PROMPT.
Below, find each line holding "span" and state how many there are, using the number alone.

[Stored records]
- - - - - - -
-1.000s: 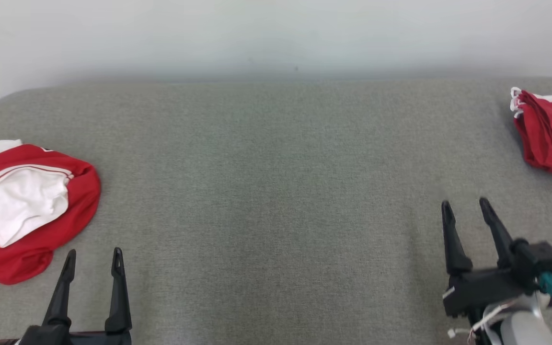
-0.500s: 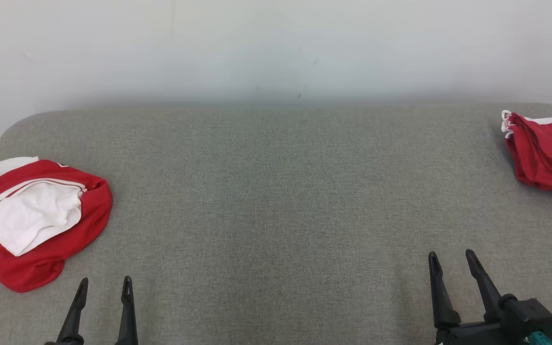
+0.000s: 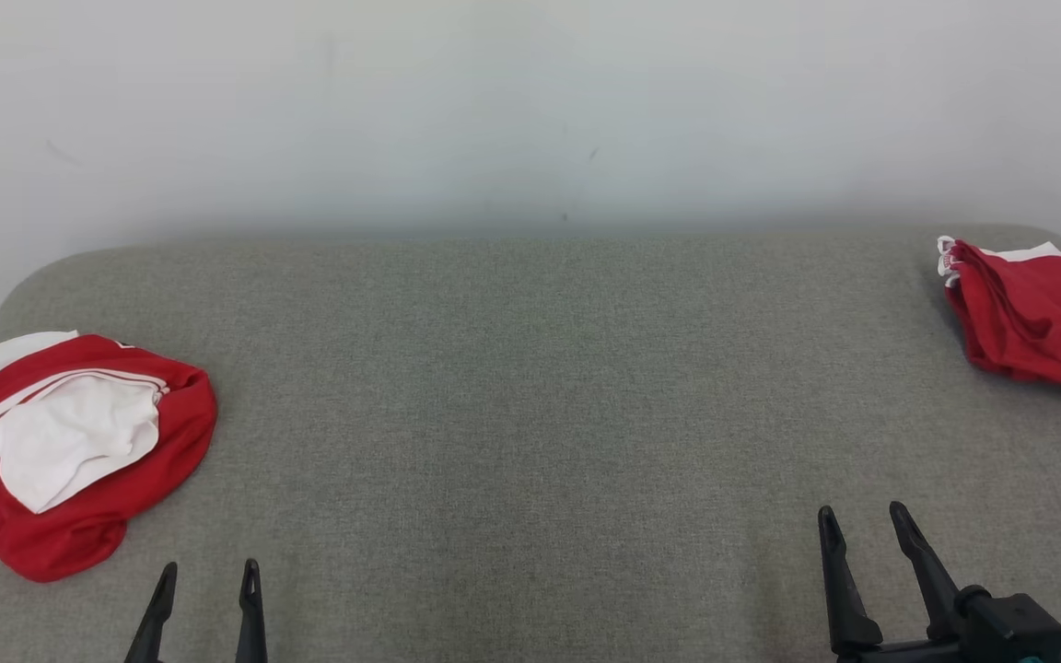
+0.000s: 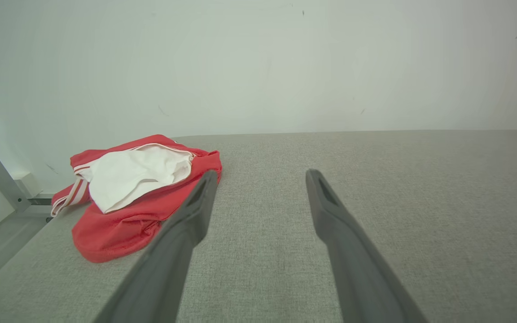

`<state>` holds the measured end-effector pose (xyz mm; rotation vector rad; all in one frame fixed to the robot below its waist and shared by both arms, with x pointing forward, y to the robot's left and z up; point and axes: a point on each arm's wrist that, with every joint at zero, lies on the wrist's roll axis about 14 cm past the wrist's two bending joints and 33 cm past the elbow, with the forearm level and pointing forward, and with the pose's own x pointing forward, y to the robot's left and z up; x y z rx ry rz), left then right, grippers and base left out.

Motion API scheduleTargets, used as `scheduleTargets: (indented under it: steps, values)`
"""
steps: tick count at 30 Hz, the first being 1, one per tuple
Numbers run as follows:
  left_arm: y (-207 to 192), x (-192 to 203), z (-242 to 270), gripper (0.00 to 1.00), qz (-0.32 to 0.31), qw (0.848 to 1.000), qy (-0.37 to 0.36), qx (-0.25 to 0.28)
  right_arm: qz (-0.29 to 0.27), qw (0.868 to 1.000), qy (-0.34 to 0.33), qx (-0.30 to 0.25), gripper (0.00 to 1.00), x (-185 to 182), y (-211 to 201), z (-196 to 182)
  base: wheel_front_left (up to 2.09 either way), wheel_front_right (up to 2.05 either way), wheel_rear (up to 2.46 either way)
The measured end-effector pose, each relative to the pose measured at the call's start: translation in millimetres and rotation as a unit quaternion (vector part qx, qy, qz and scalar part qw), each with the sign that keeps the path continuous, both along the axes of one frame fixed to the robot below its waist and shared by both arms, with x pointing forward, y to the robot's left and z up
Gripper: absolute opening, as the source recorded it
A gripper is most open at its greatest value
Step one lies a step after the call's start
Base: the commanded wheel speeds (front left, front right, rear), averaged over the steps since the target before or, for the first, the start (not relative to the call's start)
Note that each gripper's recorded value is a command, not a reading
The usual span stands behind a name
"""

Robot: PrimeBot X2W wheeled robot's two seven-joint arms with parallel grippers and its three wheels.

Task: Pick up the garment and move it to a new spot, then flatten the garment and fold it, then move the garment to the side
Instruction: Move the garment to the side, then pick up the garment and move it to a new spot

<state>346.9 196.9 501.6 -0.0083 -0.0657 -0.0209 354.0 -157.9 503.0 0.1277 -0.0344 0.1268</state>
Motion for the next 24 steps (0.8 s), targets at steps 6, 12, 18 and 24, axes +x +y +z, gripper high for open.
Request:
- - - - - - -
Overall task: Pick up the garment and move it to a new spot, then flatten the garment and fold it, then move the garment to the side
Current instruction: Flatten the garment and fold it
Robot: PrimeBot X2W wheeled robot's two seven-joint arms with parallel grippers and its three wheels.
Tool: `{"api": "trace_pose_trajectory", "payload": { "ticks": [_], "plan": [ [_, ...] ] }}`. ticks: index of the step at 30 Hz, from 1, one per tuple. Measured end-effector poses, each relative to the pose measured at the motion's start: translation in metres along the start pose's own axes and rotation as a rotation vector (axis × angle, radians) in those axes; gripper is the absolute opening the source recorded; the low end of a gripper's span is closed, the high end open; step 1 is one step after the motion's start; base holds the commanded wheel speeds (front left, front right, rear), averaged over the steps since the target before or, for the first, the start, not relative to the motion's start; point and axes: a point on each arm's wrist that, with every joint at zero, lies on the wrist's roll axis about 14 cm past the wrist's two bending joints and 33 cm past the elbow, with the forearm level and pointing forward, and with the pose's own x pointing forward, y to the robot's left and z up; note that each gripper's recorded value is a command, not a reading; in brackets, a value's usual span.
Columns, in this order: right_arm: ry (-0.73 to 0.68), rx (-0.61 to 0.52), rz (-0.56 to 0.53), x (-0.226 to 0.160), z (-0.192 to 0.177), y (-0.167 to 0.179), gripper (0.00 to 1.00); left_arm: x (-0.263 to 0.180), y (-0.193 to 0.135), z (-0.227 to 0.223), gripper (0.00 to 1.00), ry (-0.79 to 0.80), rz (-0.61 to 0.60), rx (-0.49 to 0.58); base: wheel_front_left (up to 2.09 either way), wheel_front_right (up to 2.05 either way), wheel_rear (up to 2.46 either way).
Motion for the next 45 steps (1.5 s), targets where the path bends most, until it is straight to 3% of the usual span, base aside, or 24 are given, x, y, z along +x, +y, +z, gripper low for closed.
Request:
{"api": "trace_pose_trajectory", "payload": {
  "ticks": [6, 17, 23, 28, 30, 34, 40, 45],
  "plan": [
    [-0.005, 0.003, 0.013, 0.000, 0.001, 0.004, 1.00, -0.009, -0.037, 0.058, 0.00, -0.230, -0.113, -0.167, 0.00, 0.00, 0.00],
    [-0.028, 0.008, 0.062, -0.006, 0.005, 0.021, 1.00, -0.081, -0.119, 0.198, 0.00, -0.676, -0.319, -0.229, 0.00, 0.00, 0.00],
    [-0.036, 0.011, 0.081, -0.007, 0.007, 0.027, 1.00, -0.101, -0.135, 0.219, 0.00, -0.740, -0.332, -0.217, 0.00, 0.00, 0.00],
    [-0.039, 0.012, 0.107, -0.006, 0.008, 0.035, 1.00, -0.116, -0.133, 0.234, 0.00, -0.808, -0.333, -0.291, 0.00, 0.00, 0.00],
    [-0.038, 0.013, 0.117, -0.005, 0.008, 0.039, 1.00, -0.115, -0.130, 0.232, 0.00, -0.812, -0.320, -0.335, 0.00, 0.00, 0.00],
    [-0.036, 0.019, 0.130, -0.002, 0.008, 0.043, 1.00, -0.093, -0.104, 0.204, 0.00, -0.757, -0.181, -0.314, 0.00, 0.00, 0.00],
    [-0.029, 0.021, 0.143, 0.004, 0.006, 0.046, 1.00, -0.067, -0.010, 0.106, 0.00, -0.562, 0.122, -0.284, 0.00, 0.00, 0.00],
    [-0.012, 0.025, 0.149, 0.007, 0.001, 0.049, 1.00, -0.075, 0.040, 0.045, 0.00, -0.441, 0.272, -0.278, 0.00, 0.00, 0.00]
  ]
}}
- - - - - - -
COMPLETED EXERCISE.
3